Elle passe beaucoup de temps à désinfecter, les tables, les interrupteurs, les poignées de porte, les porte-manteaux. Les mains des enfants, les jouets « tout ce qui est touché par les parents ou par les enfants ». Elle efface toute trace de vie… A la rentrée en classe, elle remarque : « Je dis souvent on dirait des petits prisonniers quand ils traversent le matin la cour, en file indienne, à un mètre de distance l’un de l’autre ! »

Les enfants comprennent la situation, tout comme le petit Ryan, ils sont tous bien informés et font avec.

Voilà l’école c’est comme ça, en attendant que ça aille mieux. Et ça continuera ainsi surement jusqu’aux vacances d’été xxviii.
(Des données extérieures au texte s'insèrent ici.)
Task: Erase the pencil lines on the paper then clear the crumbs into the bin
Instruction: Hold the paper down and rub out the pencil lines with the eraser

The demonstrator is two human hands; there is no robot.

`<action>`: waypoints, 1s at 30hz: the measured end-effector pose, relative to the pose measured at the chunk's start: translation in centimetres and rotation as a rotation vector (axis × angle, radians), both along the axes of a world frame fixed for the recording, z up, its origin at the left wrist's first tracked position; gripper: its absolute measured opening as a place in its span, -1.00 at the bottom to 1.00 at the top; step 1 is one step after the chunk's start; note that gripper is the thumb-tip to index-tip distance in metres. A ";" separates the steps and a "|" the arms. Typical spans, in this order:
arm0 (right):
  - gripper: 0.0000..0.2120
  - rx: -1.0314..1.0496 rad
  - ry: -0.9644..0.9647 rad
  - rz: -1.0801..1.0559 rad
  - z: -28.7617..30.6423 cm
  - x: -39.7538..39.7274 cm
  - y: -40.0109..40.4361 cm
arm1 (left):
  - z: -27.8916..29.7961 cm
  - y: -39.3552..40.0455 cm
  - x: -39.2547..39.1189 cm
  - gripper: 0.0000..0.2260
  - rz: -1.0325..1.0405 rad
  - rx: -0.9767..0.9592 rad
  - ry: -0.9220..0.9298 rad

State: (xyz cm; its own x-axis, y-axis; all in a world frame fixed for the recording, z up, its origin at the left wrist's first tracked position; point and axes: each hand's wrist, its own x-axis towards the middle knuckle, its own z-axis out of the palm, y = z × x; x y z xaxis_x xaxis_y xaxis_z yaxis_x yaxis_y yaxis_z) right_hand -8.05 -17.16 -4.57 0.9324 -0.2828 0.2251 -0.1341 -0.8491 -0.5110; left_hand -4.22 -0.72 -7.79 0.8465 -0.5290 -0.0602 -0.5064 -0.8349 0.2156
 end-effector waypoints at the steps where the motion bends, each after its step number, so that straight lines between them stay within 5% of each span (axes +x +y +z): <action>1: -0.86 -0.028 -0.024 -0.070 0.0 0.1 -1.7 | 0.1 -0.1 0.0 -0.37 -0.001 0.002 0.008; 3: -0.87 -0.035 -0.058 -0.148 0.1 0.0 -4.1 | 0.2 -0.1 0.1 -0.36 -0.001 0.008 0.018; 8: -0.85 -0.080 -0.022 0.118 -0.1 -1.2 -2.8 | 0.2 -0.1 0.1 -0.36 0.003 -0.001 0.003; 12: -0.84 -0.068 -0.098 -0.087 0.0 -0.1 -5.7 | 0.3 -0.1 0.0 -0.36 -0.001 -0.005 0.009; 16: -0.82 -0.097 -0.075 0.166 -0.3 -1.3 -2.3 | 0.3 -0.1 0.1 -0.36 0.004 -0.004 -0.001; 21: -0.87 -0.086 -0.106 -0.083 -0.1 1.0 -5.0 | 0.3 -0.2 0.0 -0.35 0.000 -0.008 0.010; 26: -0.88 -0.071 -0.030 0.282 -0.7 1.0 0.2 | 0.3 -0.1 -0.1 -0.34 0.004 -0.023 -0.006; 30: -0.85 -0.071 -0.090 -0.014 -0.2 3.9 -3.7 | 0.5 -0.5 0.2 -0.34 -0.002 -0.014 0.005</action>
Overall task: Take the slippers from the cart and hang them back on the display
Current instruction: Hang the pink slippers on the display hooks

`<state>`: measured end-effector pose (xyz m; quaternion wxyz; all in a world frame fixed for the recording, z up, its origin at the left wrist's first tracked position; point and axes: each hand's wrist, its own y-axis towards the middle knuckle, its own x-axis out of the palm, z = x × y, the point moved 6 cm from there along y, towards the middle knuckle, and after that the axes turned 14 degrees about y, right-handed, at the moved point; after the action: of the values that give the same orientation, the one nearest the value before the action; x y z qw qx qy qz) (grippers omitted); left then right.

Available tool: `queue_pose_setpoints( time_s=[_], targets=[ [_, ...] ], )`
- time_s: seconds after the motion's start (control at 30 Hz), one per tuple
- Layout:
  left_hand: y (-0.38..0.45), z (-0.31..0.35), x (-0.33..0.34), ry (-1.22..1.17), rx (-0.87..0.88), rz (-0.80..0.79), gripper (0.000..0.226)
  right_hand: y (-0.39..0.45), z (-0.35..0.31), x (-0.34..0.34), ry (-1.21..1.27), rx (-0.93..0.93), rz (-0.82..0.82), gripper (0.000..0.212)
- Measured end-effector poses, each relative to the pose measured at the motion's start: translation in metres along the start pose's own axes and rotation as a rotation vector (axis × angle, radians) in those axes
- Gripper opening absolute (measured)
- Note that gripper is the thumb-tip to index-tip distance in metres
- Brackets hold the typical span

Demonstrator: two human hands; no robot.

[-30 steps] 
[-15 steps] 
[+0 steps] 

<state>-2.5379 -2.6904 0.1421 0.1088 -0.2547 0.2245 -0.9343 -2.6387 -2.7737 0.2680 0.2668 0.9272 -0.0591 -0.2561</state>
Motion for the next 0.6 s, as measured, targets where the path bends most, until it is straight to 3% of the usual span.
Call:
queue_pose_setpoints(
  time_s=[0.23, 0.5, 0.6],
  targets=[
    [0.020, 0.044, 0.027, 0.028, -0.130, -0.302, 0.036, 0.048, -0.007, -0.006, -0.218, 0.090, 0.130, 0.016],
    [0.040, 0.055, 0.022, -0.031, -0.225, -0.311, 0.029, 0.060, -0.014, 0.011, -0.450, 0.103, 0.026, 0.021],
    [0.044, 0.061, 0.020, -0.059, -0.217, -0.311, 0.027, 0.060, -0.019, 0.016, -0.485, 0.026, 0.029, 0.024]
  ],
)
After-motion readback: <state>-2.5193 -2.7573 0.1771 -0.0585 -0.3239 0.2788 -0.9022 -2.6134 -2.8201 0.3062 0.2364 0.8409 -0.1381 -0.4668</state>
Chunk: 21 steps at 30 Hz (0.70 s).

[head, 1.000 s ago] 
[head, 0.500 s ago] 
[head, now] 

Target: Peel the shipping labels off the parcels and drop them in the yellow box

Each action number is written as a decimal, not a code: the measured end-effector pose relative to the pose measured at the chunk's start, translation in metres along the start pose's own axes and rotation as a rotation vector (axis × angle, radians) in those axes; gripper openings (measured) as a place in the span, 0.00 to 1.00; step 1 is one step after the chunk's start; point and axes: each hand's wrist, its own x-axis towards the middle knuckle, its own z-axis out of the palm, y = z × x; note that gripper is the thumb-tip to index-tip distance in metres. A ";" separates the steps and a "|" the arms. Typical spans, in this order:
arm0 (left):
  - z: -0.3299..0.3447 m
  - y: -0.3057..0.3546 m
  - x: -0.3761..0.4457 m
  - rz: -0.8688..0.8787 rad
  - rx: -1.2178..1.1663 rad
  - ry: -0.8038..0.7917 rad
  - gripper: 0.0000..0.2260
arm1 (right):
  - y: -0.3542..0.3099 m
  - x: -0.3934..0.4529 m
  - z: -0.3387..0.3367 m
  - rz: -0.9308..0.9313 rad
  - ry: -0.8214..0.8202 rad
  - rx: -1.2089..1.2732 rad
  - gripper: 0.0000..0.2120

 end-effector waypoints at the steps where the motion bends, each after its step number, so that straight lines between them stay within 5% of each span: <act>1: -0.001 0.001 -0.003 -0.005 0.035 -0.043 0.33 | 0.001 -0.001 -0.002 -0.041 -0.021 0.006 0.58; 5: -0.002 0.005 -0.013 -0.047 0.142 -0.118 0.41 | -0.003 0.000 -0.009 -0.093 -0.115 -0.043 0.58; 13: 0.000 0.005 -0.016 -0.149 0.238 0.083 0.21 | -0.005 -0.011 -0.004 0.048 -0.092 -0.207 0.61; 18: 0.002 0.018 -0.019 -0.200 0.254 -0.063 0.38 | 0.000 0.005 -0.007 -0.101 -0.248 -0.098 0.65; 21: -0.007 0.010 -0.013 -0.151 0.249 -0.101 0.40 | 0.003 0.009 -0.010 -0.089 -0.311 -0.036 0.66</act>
Une réflexion émerge de cette crise sur de nouveaux modèles d’éducation, partagées entre présence en classe et travail à la maison. Les termes présentiels et distanciels sont entrés dans le langage courants. Mais il faut que l’environnement numérique soit performant et qu’ils soient disponibles pour tous. On peut parler de fracture numérique, liée surtout à la différence de classes sociales. Une enquête en Flandre montre que deux jeunes sur trois n’ont pas accès à un ordinateur et quatre sur cinq ont des problèmes pour gérer le travail scolaire à la maison ; un vide urgent à combler.